186. TUFA, or INCRUSTING CARBONAT OF LIME, is a calcareous substance deposited by such water as is impregnated with lime.

It clothes, with a stony coat, the smaller branches of trees, leaves, moss, plants, and other substances; and thus preserves them from decay, by protecting them from the action of the atmosphere.

Most of the substances termed by the common people petrifactions belong to this kind of lime. They are, however, merely covered with, and by no means converted into stone.

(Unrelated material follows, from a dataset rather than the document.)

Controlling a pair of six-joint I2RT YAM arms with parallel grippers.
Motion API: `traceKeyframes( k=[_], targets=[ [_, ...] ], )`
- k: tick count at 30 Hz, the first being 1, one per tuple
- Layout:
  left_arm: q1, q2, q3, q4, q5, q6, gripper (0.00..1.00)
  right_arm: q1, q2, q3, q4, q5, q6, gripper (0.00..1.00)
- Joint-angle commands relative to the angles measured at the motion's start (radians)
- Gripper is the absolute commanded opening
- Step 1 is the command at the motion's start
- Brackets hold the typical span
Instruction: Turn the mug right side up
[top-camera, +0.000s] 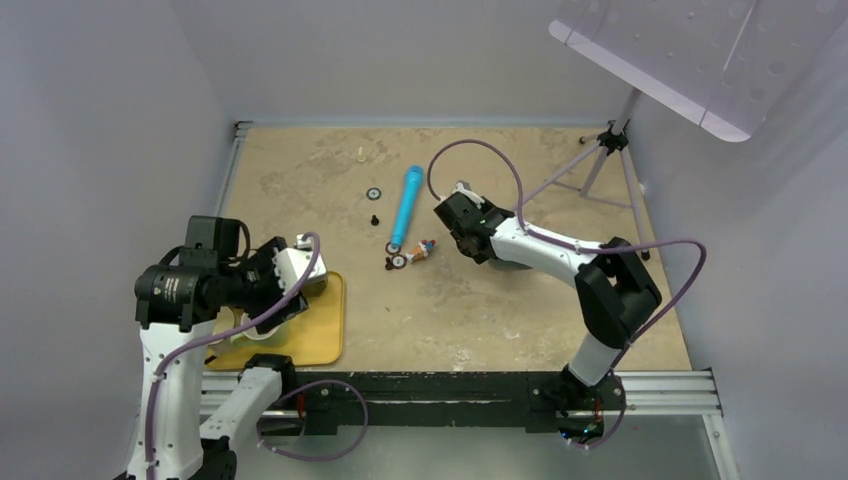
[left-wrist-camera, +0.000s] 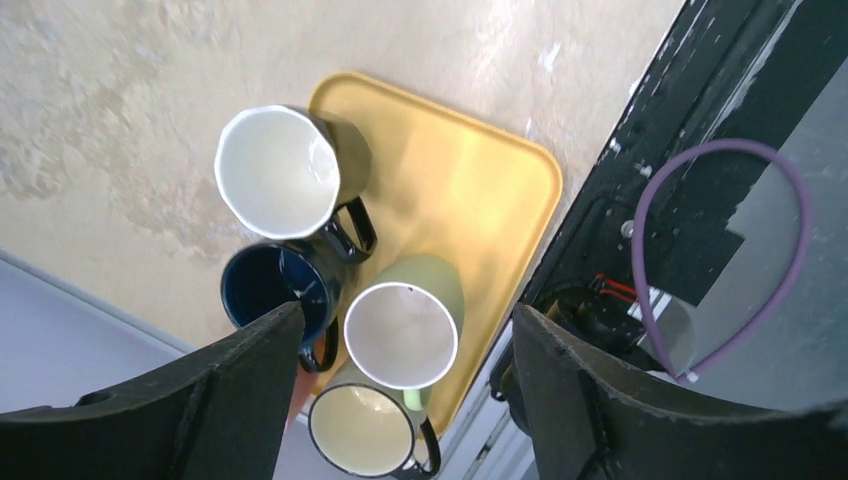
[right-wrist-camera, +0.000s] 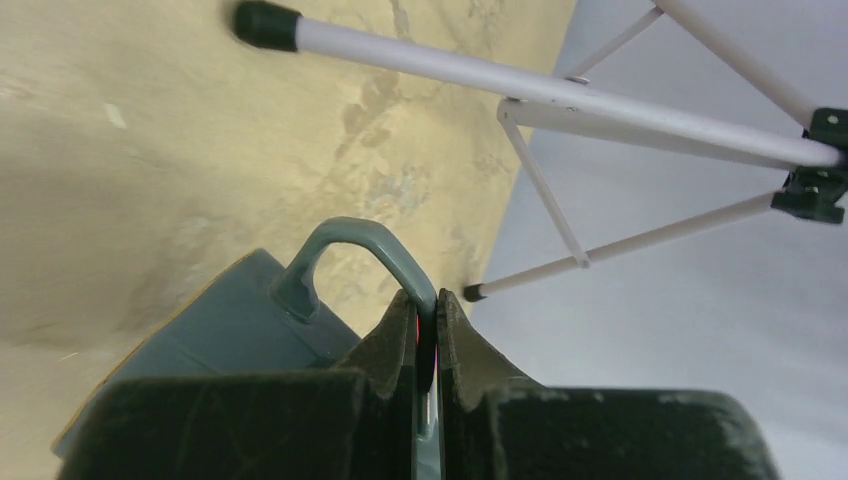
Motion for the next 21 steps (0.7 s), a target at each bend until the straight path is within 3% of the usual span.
traceKeyframes(
  k=[1, 6, 9, 12, 17, 21],
  targets=[
    [0.003, 0.034, 0.135, -0.101, 0.169, -0.098, 0.82, 0.08, -0.098, 0.115, -0.172, -0.004, 0.258, 0.0],
    [0.004, 0.03, 0.244, -0.175, 0.371, -0.121, 0.89, 0.185, -0.164, 0.238, -0.229, -0.036, 0.41, 0.0],
    [0.004, 0.035, 0.335, -0.146, 0.459, -0.242, 0.91, 0.27, -0.203, 0.341, -0.202, -0.047, 0.465, 0.0],
    [0.004, 0.062, 0.416, -0.117, 0.54, -0.364, 0.92, 0.343, -0.24, 0.429, -0.072, -0.081, 0.537, 0.0],
    [0.004, 0.087, 0.443, 0.034, 0.682, -0.621, 0.92, 0.372, -0.347, 0.345, 0.334, -0.361, 0.642, 0.0],
    [0.004, 0.046, 0.394, 0.252, 0.64, -0.779, 0.91, 0.396, -0.378, 0.313, 0.493, -0.47, 0.689, 0.0]
  ],
)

The dropping well at Knaresborough, in Yorkshire, is particularly celebrated for them. An overhanging rock, several yards in depth, has been gradually formed of the calcareous matter which the water holds in solution; and, from this rock, it incessantly drops into the basin below. The persons who have the care of the place constantly keep these petrified articles for sale. Even old wigs and hair brooms are subjected to the powers of the water, to furnish subjects for attraction to the visitors. There are other springs of this description in Oxfordshire and Somersetshire, and particularly at Matlock, in Derbyshire. We are informed that at Dalton, on the south side of Mendip, the workmen not unfrequently discover large pieces of oak enveloped in blocks of stone which are four or five tons in weight.

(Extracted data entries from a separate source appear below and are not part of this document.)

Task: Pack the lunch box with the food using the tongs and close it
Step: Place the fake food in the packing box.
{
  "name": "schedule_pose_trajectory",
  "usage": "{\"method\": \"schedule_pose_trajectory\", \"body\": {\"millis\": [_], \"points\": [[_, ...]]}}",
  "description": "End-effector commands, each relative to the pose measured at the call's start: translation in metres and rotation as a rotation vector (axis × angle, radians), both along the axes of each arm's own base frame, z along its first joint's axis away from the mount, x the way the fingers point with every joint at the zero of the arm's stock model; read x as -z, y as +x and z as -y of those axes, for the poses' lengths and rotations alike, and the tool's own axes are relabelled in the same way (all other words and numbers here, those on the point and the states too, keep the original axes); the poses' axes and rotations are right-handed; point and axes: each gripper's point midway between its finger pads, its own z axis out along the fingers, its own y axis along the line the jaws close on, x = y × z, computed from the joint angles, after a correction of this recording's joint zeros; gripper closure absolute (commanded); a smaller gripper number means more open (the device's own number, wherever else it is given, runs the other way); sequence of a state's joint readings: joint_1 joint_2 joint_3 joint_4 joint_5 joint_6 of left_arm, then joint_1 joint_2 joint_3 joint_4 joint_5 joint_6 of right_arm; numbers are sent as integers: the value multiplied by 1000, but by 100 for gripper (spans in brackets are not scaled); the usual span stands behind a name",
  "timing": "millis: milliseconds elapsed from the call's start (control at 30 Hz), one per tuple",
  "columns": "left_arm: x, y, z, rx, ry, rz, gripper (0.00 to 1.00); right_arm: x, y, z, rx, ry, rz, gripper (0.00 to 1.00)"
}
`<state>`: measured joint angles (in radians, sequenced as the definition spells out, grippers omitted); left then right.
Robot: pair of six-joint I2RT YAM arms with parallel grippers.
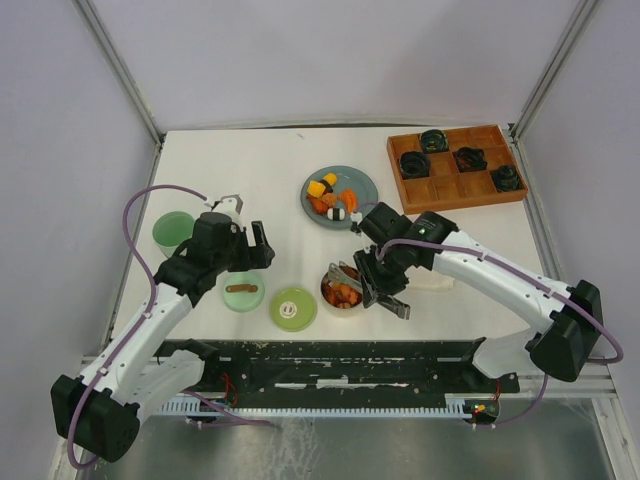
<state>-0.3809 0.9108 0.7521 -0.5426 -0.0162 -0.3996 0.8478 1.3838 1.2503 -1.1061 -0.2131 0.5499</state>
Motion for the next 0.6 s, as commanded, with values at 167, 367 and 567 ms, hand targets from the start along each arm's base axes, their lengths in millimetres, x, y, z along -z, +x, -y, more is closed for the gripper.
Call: {"method": "schedule_pose_trajectory", "body": {"millis": [167,367,567], "points": [[-15,8,4,-7,-40,58,8,0,4,-16,-1,30,19,58],[-15,8,4,-5,-40,56,8,-5,10,-14,18,37,68,52],[-15,8,4,-5,-40,56,8,-8,11,-10,28,34,86,51]]}}
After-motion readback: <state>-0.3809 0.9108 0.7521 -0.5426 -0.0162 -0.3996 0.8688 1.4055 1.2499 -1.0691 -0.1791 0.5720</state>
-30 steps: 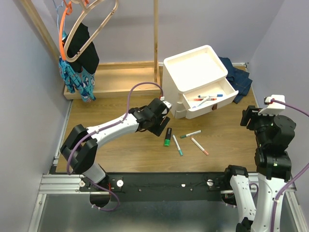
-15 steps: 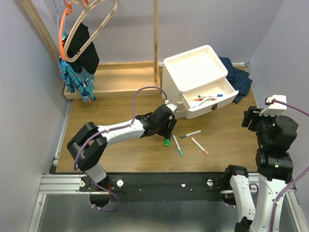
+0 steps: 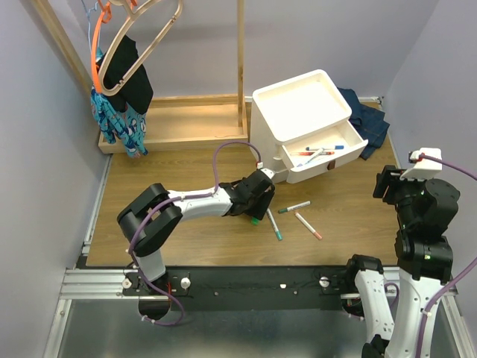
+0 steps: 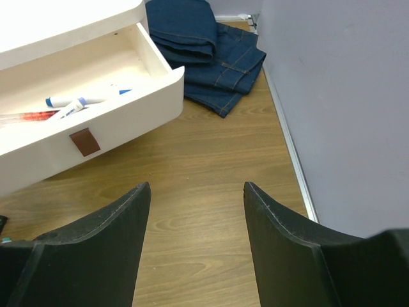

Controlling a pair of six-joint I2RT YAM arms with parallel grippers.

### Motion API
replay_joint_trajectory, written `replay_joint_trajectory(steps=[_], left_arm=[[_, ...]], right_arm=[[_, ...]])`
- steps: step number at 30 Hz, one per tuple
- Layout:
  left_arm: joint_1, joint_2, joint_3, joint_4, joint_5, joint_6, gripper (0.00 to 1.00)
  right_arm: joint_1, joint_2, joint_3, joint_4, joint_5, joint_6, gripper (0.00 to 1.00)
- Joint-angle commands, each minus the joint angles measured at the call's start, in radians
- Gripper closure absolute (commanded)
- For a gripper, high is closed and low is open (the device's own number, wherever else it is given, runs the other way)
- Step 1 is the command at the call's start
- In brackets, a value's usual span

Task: Sort the stationery into containers
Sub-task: Pick up the pen from the center of the board.

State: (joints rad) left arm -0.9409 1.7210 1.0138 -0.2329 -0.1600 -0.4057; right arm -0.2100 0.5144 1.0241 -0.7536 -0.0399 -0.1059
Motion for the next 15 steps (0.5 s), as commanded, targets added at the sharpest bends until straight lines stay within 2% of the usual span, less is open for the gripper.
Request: replay_joint_trajectory(steps=[1,7,9,13,15], left_arm=[[-0.001,0.048,-0.012,0.014,-0.026,-0.030,0.27],[-0.018,0.081,-0.024,0.021,-0.016,-0.044,0.33],[-0.021,0.080,-0.047,0.023,-0.003,-0.054,0.44],[-0.024,0.043,-0.078,0.024,0.025,-0.056,0.53],[-0.024,0.029,-0.087,0.030,0.036,-0.048,0.61]], right_arm=[[-0.006,-0.014,0.013,-0.015,-0.014,-0.002,0.32],[-0.006,-0.033,0.001,-0.024,-0.014,0.002,0.32],[-0.006,-0.036,0.004,-0.027,-0.012,0.003,0.32],[-0.002,-0.033,0.004,-0.027,-0.011,0.006,0.32],[0.003,-0.031,0.004,-0.021,-0.017,0.011,0.32]])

Blocks of tufa are, in some countries, cut and used for building stones; and this substance, when burned, becomes an excellent lime. Pieces of it are sometimes hollowed, and used as filtering stones.

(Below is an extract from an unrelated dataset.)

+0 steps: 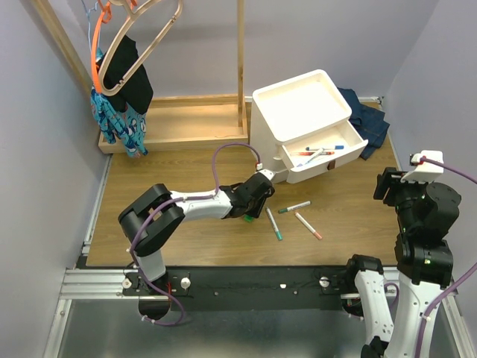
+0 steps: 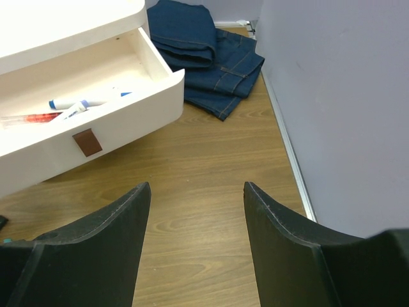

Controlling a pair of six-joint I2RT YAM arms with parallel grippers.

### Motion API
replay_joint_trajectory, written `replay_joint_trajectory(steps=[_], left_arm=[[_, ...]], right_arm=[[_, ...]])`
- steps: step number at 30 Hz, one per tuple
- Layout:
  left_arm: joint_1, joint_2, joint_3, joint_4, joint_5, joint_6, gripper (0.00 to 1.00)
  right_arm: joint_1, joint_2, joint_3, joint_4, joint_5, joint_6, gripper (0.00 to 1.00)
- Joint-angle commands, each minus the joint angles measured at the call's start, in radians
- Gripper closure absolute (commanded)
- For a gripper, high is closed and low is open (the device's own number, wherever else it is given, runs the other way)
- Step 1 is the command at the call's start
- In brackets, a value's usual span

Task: Sort the stationery into containers
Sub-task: Pick up the pen from the center of the board.

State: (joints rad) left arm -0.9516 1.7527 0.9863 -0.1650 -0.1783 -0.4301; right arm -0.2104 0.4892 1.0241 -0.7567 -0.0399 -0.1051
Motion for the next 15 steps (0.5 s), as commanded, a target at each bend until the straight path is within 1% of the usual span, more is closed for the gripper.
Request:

In the British Museum there is a human skull completely incrusted with stone, which was found in the river Tiber.

The warm baths of Hungary are often so thickly coated at the sides and bottom with tufa, that, during certain intervals, it actually fills up the tubes and canals through which they are supplied. The fur in teakettles is a somewhat similar deposit from water in boiling.

187. PORTLAND STONE, BATH STONE, KETTON STONE, are different kinds of limestone; and, of a texture so hard and compact as to be used in building.

They have their names from the places where they are respectively found, in Portland Island, near Bath, and at Ketton, in the county of Rutland.

Of Ketton stone several of the colleges in Cambridge are built. Its grain has a singular resemblance to the petrified roe of a fish, whence also it is sometimes called roestone. The bridges, St. Paul’s Cathedral, the Monument, and nearly all the buildings of late date in London, are constructed of Portland stone.